La trajectoire des mines de Boungou et Wahgnion est scrutée de près par les voisins du Burkina Faso, notamment ceux de l’Alliance des États du Sahel (AES). Cette stratégie de nationalisation interroge : l’État burkinabè possède-t-il l’expertise et la rigueur managériale nécessaires pour gérer des actifs aussi complexes ?

Le succès dépendra de plusieurs facteurs :

  • La capacité à rationaliser les coûts et à stabiliser la production.
  • La sécurisation des sites et des voies d’approvisionnement dans un contexte régional instable.
  • La mise en place d’une gouvernance transparente et efficace.

Si le Burkina Faso parvient à transformer cette nationalisation en une réussite industrielle, il pourrait inspirer d’autres pays africains. Dans le cas contraire, le rêve d’une exploitation minière souveraine risquerait de peser lourdement sur les finances publiques, déjà mises à rude épreuve.

Vers une nouvelle ère minière au Burkina Faso ?

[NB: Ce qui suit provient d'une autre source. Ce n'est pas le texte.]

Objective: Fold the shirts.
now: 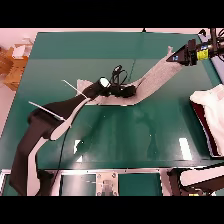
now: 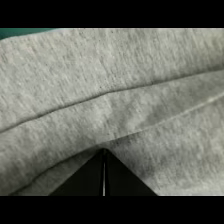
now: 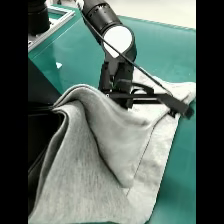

Le rachat des mines de Boungou et Wahgnion était avant tout un symbole de souveraineté, salué par une partie de la population. Mais le véritable défi commence maintenant : passer du symbole à la réalité industrielle. Avec les fonds de la BOAD et une gestion rigoureuse, le Burkina Faso a une chance de prouver que l’or nationalisé peut être une source de richesse durable pour le pays.